Ci vorrebbe la sfera di cristallo per immaginare lo stato di salute degli opposti schieramenti alla fine dell’anno che verrà. La maggioranza appare al momento litigiosa ma solida e molto dipenderà dalla geografia che verrà fuori dalle Europee. Ma non c’è dubbio che ad attendere Giorgia Meloni ci sono passaggi importanti: il Pnrr, l’occupazione, i conti pubblici, la sanità, la casa, l’immigrazione, i diritti civili. Bisognerà anche vedere se, per obbligo o per interesse, spunterà la tentazione di elezioni anticipate. Scenario al momento improbabile, ma che coglierebbe le opposizioni a dir poco impreparate. Non è facile trovare un federatore per forze che appaiono al momento divise, non solo nelle ambizioni dei leader, ma anche nella visione del Paese e del mondo. L’unità tra Pd e Cinque Stelle è assai difficile, e se anche fosse avverrebbe a scapito di altre alleanze, rendendo poco credibile agli elettori la possibilità di un’alternativa. Dovranno insomma inventarsi qualcosa di nuovo, o qualcosa di nuovo dovrà nascere.

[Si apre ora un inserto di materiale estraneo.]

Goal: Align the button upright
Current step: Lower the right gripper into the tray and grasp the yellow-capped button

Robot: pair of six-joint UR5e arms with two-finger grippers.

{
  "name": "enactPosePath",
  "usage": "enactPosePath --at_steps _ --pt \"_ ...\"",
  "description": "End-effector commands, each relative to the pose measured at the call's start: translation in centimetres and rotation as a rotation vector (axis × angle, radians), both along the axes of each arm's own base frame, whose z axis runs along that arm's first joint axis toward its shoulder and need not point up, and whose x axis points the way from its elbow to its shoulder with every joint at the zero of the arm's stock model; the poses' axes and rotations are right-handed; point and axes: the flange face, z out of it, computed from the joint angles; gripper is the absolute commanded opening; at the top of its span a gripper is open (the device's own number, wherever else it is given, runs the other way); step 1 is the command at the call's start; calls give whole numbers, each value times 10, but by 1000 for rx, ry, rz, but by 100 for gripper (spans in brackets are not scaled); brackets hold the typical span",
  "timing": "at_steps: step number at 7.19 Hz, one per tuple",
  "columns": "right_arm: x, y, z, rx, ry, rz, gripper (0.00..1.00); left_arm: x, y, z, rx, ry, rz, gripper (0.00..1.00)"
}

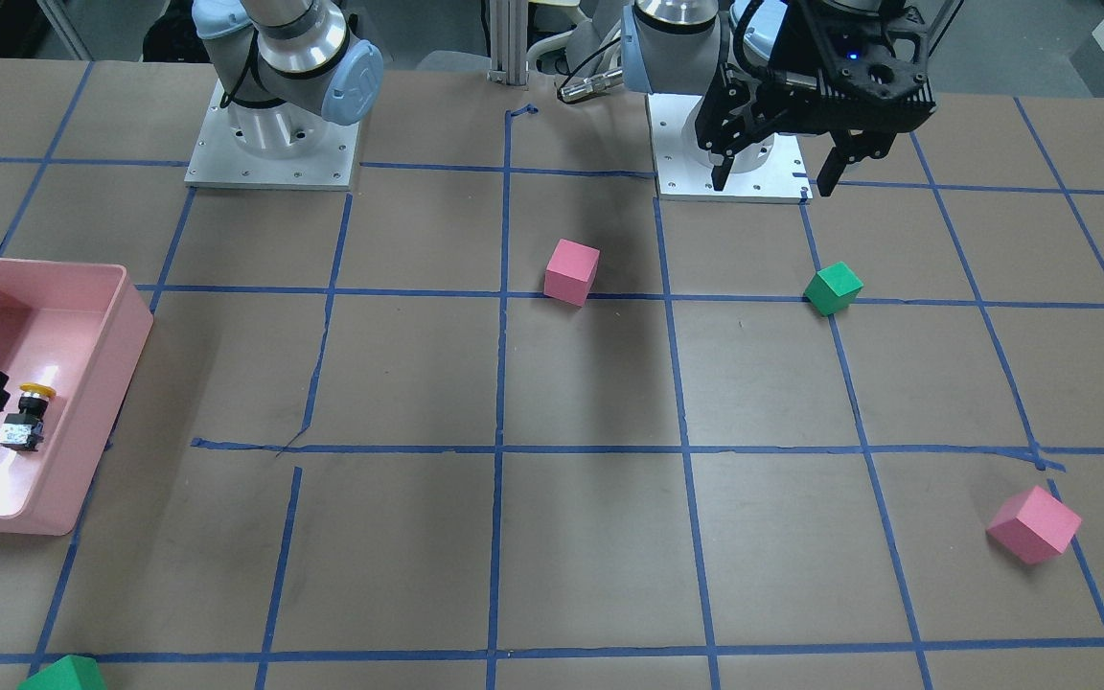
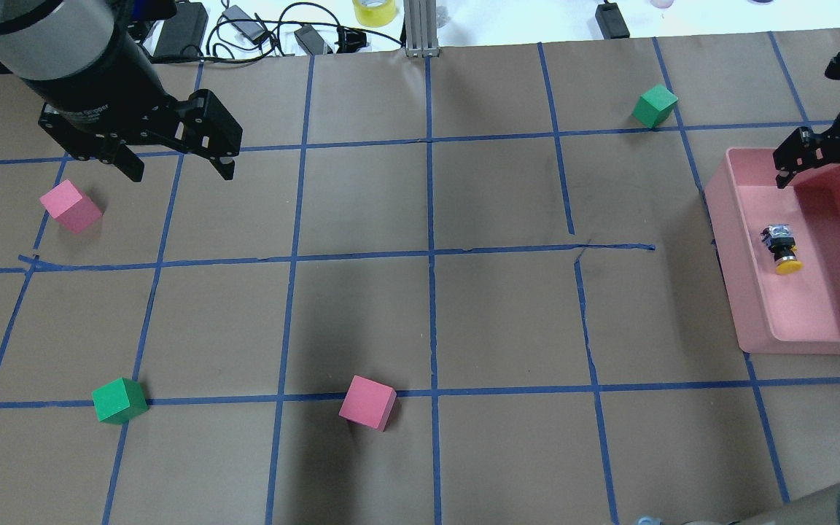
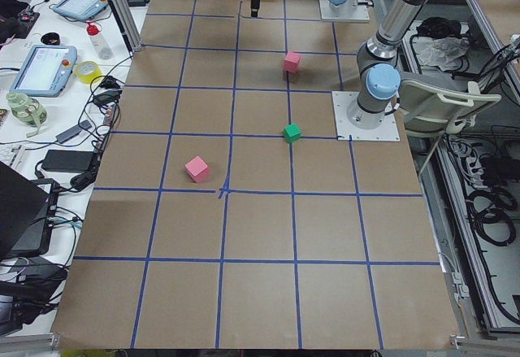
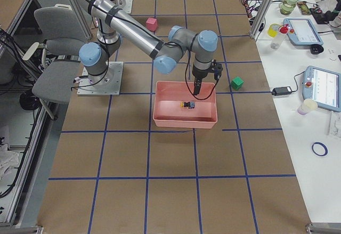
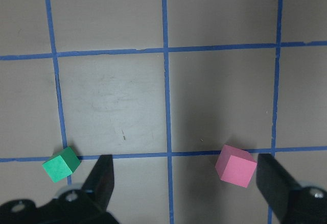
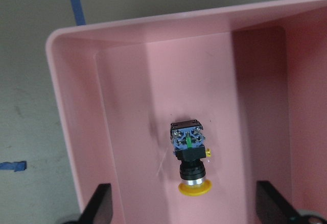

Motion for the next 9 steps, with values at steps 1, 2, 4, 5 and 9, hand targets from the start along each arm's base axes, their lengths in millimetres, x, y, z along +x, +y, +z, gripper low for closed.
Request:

Il 5 novembre 2024 può apparire lontano, ma si avvicina come una valanga e la sfida tra Joe Biden e Donald Trump è quella che si prospetta al momento. Impensabile che la collocazione atlantista dell’Italia possa cambiare, chiunque vinca. Ma non c’è dubbio che la politica americana sia a un bivio tra la prosecuzione delle scelte di questi anni e un cambiamento radicale di fronte alla guerra in Ucraina, che attende quel voto tra morte e distruzione. E verso il Medio Oriente, devastato dai conflitti. Così come nei confronti dei rapporti con l’Europa. Tutte situazioni che porterebbero inevitabilmente i partiti italiani a ricalibrare la propria politica estera e interna.